Re: Unified highlighter- unable to get results - can get results with original and termvector highlighters

Warren, David [USA] Tue, 16 Jun 2020 09:50:16 -0700

David –

It’s fine to take this conversation back to the mailing list.  Thank you very 
much again for your suggestions.


I think you are correct.  It doesn’t appear necessary to set termOffsets, and 
it appears that that the unified highlighter is using the TERM_VECTORS offset 
source if I don’t tell it to do otherwise.  When I run the query with 
hl.offsetSource=ANALYSIS, I get highlighted results returned.  When I run the 
query with hl.offsetSource=TERM_VECTORS or omit hl.offsetSource, I get the same 
result – no text returned in the highlighting section of the search result.

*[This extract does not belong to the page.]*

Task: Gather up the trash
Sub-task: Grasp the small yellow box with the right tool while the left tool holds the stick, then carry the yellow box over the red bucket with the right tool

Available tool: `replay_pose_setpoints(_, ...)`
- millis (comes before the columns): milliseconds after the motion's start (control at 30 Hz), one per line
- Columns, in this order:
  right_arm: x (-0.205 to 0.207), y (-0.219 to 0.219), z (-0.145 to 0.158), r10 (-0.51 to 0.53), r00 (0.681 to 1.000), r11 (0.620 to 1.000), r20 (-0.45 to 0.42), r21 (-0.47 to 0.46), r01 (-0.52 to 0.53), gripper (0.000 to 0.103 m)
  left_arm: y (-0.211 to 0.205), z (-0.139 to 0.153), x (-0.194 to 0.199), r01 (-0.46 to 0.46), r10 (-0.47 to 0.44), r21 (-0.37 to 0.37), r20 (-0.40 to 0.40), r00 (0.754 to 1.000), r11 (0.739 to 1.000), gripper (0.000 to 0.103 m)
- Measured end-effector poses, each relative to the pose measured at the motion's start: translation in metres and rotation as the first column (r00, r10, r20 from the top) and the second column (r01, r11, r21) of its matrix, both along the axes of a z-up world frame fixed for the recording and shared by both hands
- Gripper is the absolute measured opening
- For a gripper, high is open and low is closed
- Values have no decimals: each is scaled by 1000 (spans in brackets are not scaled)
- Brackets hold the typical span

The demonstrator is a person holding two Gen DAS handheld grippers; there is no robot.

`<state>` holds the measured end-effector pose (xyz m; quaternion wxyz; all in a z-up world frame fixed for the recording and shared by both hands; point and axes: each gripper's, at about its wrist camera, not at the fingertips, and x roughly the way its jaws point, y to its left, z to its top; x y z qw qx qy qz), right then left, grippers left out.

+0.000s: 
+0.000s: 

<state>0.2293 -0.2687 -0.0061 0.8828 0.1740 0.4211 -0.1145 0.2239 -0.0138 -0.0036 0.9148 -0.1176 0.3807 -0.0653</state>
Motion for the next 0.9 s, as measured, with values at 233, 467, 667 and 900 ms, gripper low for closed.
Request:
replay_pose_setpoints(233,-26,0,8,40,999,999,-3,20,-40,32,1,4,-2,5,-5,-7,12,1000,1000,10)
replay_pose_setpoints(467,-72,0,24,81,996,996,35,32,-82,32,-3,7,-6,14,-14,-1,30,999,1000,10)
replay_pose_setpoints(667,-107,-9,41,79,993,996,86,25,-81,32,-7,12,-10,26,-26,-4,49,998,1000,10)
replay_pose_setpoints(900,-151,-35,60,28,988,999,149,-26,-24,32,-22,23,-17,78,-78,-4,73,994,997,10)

Thanks as well for the suggestion about moving clauses to fq and using a 
simpler query in hl.q.  That helps.

-Dave Warren


From: David Smiley <david.w.smi...@gmail.com>
Date: Tuesday, June 16, 2020 at 12:21 AM
To: David Warren <warren_da...@bah.com>
Subject: Re: [External] Fwd: Unified highlighter- unable to get results - can 
get results with original and termvector highlighters

Hi Dave,

Thanks for providing more information.  Is it alright to take this conversation 
back to the list or is that query/debug info sensitive?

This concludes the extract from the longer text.